Cependant, l'influence allemande ne s'impose guère en raison des ambitions rivales des puissants voisins de la Corée : Chine, Japon et Russie. Chacun de ces trois pays va, tour à tour, intervenir dans la politique intérieure coréenne, jusqu'à l'annexion japonaise de la péninsule qui va chasser toutes les influences extérieures33.

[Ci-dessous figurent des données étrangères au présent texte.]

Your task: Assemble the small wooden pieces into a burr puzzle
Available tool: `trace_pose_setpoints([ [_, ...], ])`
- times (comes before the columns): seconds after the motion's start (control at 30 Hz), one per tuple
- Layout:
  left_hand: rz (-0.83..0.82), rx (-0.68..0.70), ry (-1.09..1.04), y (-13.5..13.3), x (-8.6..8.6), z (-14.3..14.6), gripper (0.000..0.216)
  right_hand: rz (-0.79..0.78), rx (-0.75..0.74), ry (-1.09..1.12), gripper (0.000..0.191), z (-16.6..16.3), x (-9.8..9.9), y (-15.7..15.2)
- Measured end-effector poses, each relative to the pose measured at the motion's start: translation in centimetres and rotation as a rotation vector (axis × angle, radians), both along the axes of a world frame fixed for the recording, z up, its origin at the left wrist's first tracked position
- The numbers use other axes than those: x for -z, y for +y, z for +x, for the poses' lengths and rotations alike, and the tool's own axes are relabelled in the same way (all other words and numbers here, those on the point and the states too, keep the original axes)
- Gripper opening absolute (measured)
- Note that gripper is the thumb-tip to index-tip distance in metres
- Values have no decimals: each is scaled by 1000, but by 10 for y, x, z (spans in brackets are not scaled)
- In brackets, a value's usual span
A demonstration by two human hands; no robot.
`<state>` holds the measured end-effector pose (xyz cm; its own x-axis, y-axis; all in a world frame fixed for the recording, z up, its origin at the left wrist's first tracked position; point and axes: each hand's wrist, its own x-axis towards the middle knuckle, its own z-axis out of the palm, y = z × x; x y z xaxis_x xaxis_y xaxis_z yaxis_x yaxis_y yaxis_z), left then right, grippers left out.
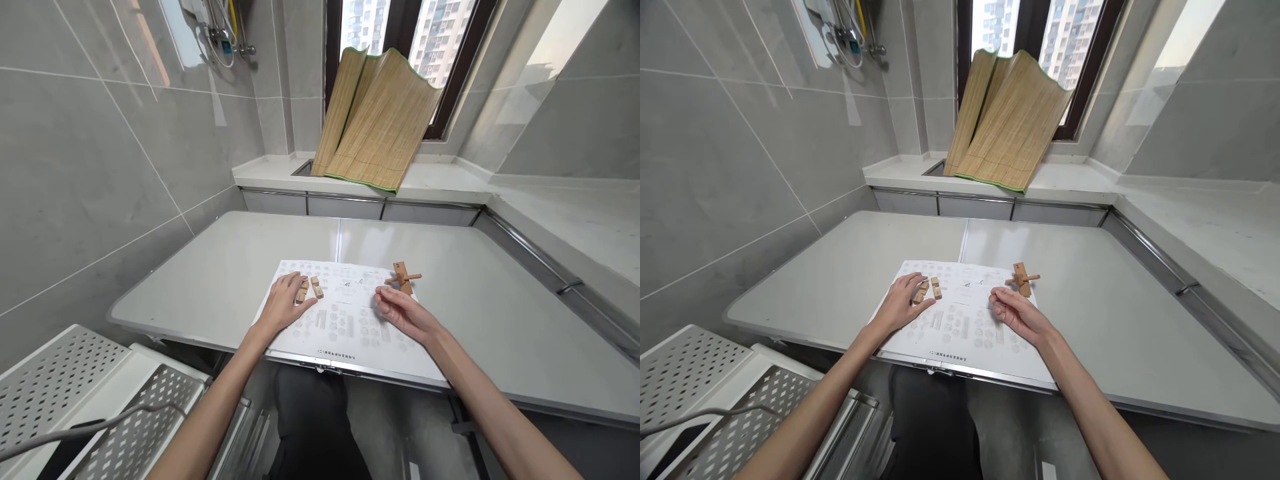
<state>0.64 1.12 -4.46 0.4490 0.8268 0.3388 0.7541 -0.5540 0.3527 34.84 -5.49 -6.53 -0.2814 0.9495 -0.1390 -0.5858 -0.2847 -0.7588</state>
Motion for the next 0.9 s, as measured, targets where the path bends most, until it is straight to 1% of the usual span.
trace_pose_setpoints([
  [0.1,-89,32,-89,3,5,2,81,8,-8,-6,22,-1,1,0],
  [0.2,-160,69,-151,2,5,13,88,18,-12,-11,24,-2,2,0],
  [0.27,-178,107,-164,1,5,22,86,27,-8,-16,24,-3,3,0],
  [0.33,-168,132,-159,1,4,30,78,36,-1,-23,23,-4,2,-1],
  [0.47,-129,125,-154,0,5,42,53,50,1,-48,22,-6,1,-1],
  [0.57,-119,126,-153,-5,7,49,45,65,-2,-70,20,-7,1,0],
  [0.67,-132,163,-151,-16,9,59,47,85,-5,-97,21,-6,2,1],
  [0.8,-196,266,-174,-38,10,80,52,123,-12,-159,24,-7,1,0],
  [0.9,-252,377,-188,-52,9,91,67,162,-8,-237,30,-10,-4,-1],
])
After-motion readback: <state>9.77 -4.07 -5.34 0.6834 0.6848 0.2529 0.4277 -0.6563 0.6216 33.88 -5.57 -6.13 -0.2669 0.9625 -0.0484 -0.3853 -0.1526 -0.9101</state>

La langue allemande commence à être enseignée à partir de 1895 à l'Ecole des Langues Etrangères (la première créée en Corée), avec le français, le russe, le japonais et le chinois. Son enseignement est renforcé à la fin de l'occupation japonaise. En 1945, la réorganisation du système éducatif par le commandement militaire américain rétablit la suprématie de l'anglais et donne aux autres langues occidentales le statut définitif de seconde langue étrangère.

Suivant une tradition instaurée par les Japonais, la plupart des lycées enseignaient l'allemand. Par la suite, le nombre des lycées choisissant le français a augmenté graduellement, surtout après 1968, année où les autorités de l'Education Nationale ont commencé à encourager l'enseignement du français en contenant celui de l'allemand. Depuis, les lycées de garçons choisissent le plus souvent l'allemand pour son image virile, et les établissements de filles gardent une préférence pour le français considéré comme raffiné et féminin. Toutefois, l'enseignement de l'allemand reste, à l'heure actuelle, largement majoritaire dans les établissements secondaires.